Thomas Cain & Black, of Columbia, for appellant.

Sue Evelyn Lester and E. J. Best, both of Columbia, for respondent.

BONHAM Chief Justice.

We adopt the "Statement" set out in the record and agreed to by the respondent and the appellant:

"This action was instituted in the County Court for Richland County, South Carolina, by the service of a summons on May 18, 1938, and seeks the recovery of $3,000 damages, actual and punitive, for the alleged wrongful and fraudulent cancellation of a policy of insurance in the face amount of $25,000 issued by the defendant to the plaintiff.

"The defendant denied the material allegations of the complaint and alleged that the policy in question had become lapsed for nonpayment of the premium and loan interest due May 18, 1932 and the failure of the plaintiff to do the acts necessary to enable the company to consider the reinstatement thereof. It specifically denied any wrongful or fraudulent conduct on its part.

"The action came on to be heard before the presiding Judge and a jury. At the conclusion of plaintiff's evidence the defendant announced that it would offer no testimony and made motions for nonsuit and direction of verdict, which were refused as to actual damages but granted as to punitive damages.

"The jury returned a verdict in favor of the plaintiff for $2,371.25, actual damages.

"A motion for new trial was made on the grounds stated in the record and refused by a formal order. Within due time notice of appeal was given."

There is a great deal of documentary evidence in the case consisting principally of letters written to the Insurance Company by the plaintiff and letters written to her by the Company. When these letters especially some of those written by the plaintiff, were offered in evidence, the plaintiff was allowed by the Court to give her interpretation of them over the objection of the defendant. It was error for the Court to allow this to he done. It confused the issues and must have led the jury to come to the conclusion that what the plaintiff thus said while on the witness stand was evidence in support of her contention. We make this ruling at the opening of this opinion because these letters are for the interpretation of the Court and play an important part in the determination of the Court.
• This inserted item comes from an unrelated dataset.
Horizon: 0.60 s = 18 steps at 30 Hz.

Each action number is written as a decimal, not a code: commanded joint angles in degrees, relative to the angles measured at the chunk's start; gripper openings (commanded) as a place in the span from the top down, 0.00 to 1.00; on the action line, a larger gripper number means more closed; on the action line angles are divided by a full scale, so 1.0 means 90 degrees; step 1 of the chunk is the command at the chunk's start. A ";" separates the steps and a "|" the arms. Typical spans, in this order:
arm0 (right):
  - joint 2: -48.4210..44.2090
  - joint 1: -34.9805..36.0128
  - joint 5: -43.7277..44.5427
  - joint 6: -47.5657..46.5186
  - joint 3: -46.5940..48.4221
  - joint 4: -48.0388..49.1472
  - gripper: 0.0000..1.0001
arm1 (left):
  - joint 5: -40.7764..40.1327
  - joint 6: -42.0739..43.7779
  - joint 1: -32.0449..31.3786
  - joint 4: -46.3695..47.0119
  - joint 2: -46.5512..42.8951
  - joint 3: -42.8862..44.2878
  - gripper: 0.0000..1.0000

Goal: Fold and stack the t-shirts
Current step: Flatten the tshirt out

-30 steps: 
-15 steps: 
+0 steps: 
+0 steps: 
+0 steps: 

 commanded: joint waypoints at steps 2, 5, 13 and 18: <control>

We have given much study to these letters; they are too numerous to be inserted. From our study of them we deduce this plain conclusion: That the plaintiff erred in thinking she had paid the premium due on her policy when she finally paid the sum of $100.73, and that this was all she was required to pay to settle the premium and interest due on the loan on May 18, 1932, and thus to keep the policy in force. It appears from the record that she kept the policy in force until October 18, 1932, by making several extension payments up to that date, at which time there was due the sum of $100.73. She was notified that this sum must be paid and the application for loan filled out and returned before application for further extension could be granted.

On October 12, the plaintiff was furnished with a loan blank and a memorandum showing that the amount due the Company in settlement of the premium and loan interest due May 18, 1932 was $100.71. She was also furnished with a memorandum showing the amounts of the deposits received at the Company's office for the purpose of extending the time for the payment of the premium due May 18, 1932. On October 14, plaintiff completed and forwarded to the Company the loan application but did not pay the $100.73, but continued to contend that she had paid all that she was due. On November 16, 1932, the Home Office advised the plaintiff that her policy had been lapsed for the nonpayment of the premium due May 18, 1932, which had been extended to October 18, 1932, but that they would be glad to consider a proposition for the reinstatement of the policy through the medium of a new loan; that she would have to pay the $100.73, as shown by the memorandum sent her, and the Company would have to be furnished with satisfactory application for reinstatement and proof of her insurability. The plaintiff refused to furnish an application for reinstatement. She claims that she had paid all amounts due; nevertheless, she sent her check for $100.73 on December 9, 1932. The Company acknowledged receipt of the check and asked plaintiff to send the application for reinstatement of the policy. The plaintiff replied that she did not send in the remittance to reinstate her policy. On January 5, 11, 25, February 8, 17, 28, and March 7, 1933, plaintiff was again asked for these papers but no response was received from her. March 9, 1933, the Home Office in New York called the attention of the plaintiff to this matter and informed her that they were holding the $100.73 remittance pending the receipt of satisfactory application for reinstatement. She was again advised to this effect on March 25, and April 15. Plaintiff advised the Company on April 20, that she would not furnish application for reinstatement. May 15, 1933, the Company returned to the plaintiff the amount of her deposit, $100.73, in view of the fact that the requirements for reinstatement had not been fulfilled; and on May 18, 1933, advised her that in view of the fact that the premium due May 18, 1932, had not been paid the net cash surrender value of...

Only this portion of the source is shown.